Negative commonality coefficients between performance and age were observed in the cuneus, bilateral middle frontal gyrus, anterior and middle cingulate gyrus, and bilateral superior temporal gyrus (dark blue colour in Figure 5, Table 2 and Table S2). Negative values of commonality coefficients indicate a suppressor relationship between predictors (Zientek and Thompson, 2006b), indicating that the effects of age and/or performance are stronger with their joint consideration in the model.

Confounding effects of baseline CBF on Cattell activation were characterised by the common effect between Age and CBF (CCBF,Age) (separate from that also shared with performance, i.e. CCBF,Agge,P. Significant confounding effects were localised within posterior cingulate cortex, fusiform gyrus and inferior occipital gyrus (orange colour in Figure 5, Table 2 and Table S2).

Performance-related effects of baseline CBF on Cattell activation were characterised by the common effect between Age, CBF and Performance (CCBF,Age,P, black colour in Figure 5 and Table S2). Regions included intraparietal sulcus, posterior cingulate cortex, precuneus, thalamus and fusiform gyrus. Furthermore, consistent with previous findings (Tsvetanov et al., 2018), behaviourally-relevant effects were seen in inferior temporal and adjacent occipital regions, presumably due to attentional enhancement of visual representations in the more difficult conditions (Fedorenko et al., 2013a). There was no evidence for common effects between performance and CBF (CCVF,P) on Cattell activation on TFCE-cluster level.

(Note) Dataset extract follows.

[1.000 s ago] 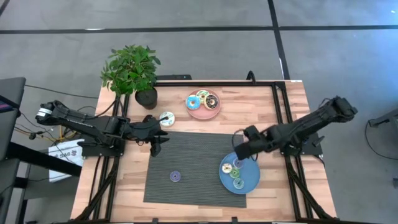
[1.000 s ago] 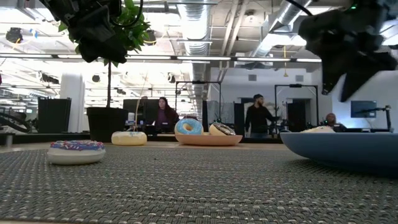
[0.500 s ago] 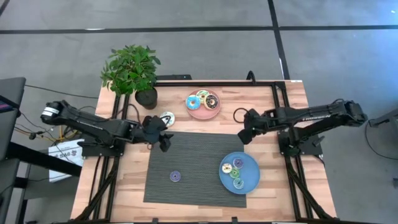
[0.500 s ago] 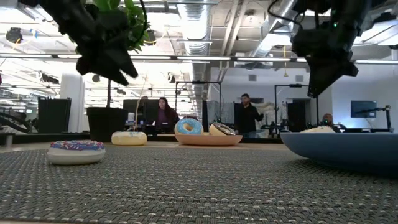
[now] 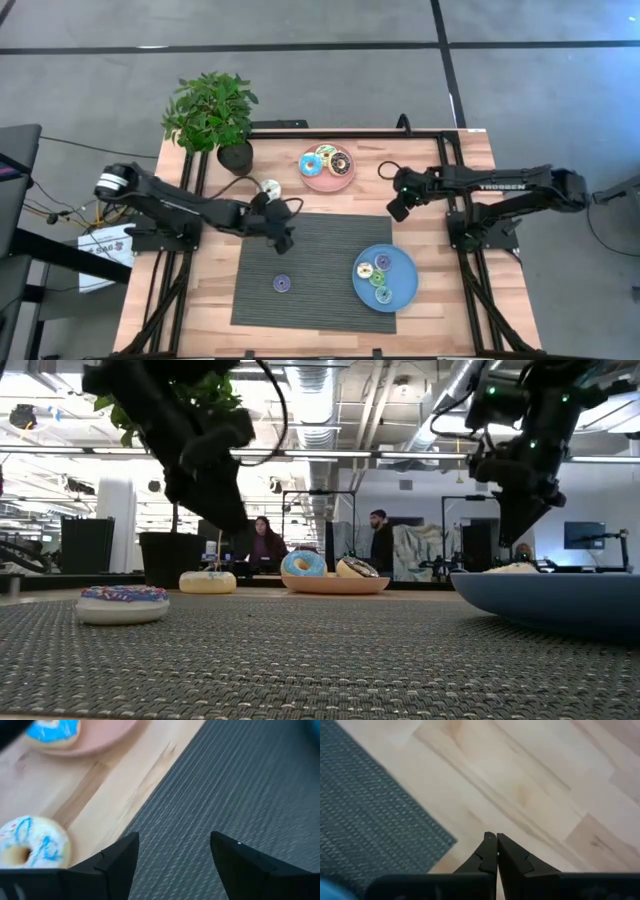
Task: Pick & Place donuts
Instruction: Put the large white donut on the pink plate
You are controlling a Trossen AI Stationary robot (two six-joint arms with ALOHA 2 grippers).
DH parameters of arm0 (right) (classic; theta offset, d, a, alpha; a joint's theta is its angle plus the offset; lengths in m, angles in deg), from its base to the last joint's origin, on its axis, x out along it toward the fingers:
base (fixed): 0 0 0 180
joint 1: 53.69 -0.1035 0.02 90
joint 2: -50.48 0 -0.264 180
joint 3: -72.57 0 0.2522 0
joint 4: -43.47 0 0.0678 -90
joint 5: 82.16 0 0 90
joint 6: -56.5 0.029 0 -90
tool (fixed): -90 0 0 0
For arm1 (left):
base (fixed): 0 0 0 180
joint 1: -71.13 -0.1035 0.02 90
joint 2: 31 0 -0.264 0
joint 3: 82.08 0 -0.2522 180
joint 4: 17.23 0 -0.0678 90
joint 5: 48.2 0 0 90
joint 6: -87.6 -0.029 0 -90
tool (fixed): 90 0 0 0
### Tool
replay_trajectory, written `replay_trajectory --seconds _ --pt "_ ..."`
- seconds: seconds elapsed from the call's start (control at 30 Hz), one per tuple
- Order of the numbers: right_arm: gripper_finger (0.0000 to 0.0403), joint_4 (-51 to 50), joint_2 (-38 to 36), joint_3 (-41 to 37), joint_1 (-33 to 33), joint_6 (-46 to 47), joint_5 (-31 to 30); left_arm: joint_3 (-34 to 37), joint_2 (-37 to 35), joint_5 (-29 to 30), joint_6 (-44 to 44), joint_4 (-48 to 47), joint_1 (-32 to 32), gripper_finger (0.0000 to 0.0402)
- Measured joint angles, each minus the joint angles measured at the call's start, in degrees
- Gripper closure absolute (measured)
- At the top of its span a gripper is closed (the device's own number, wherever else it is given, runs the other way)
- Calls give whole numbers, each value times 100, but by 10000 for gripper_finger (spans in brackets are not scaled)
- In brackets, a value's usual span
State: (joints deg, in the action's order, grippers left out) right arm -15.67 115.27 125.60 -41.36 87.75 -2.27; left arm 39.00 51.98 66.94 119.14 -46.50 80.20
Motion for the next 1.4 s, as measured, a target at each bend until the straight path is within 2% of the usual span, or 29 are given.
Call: replay_trajectory --seconds 0.13,0.3,0.6,0.73,1.17,1.4 --pt "401 181 0 -88 239 -362 138 -376 338 -178 -222 -717 -200 173" --pt "402 469 0 -196 361 -749 244 -433 407 50 -452 -1275 -375 196" --pt "402 1449 0 -652 394 -886 831 -433 407 243 -499 -1607 -671 222" --pt "402 1683 0 -849 394 -886 1027 -433 407 230 -422 -1604 -847 215" --pt "403 1768 0 -889 394 -894 1028 -433 407 -116 -362 -1524 -1479 162" --pt "403 1765 0 -889 394 -927 1029 -435 838 -841 -395 -1300 -1735 161"
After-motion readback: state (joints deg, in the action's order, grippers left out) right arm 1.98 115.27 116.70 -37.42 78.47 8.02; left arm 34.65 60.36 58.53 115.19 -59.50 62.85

3.3.3. Effects of educational attainment and anti-hypertensive medications

Finally, we tested whether anti-hypertensive medication and educational attainment can explain the observed unique and common effects of predictors on Cattell activity, within the clusters showing significant unique and common effects of age or performance and common effects with CBF (Figure 5). To this end, we performed three statistical models (see Method section) for clusters showing significant unique and common effects of age or performance and common effects with CBF (see regions of interest in Figure 5). The unique and common effects for the model including anti-hypertensive medication (Model 2) and educational attainment (Model 3) were highly consistent with the initial model, having predictors and other covariates of not interest (Model 1), see Table 2.

4. Discussion

The study confirmed the prediction that age-related decline in regional cerebral blood flow (CBF) can explain performance-related components of the fMRI BOLD signal in parts of the multiple-demand network (MDN) associated with more complex reasoning during a common test of fluid intelligence (Cattell task). The age-dependent differences in baseline CBF also explained variance in fMRI BOLD signal in some regions that was not related to task-performance. We propose that modelling the effects of age on baseline CBF, and in general cerebrovascular and neurovascular health (Kamen A Tsvetanov et al., 2020), improves the interpretation of fMRI studies, with implications for understanding brain health with ageing and disease, and that maintaining brain perfusion as we get older may have a protective effect on brain function and cognition.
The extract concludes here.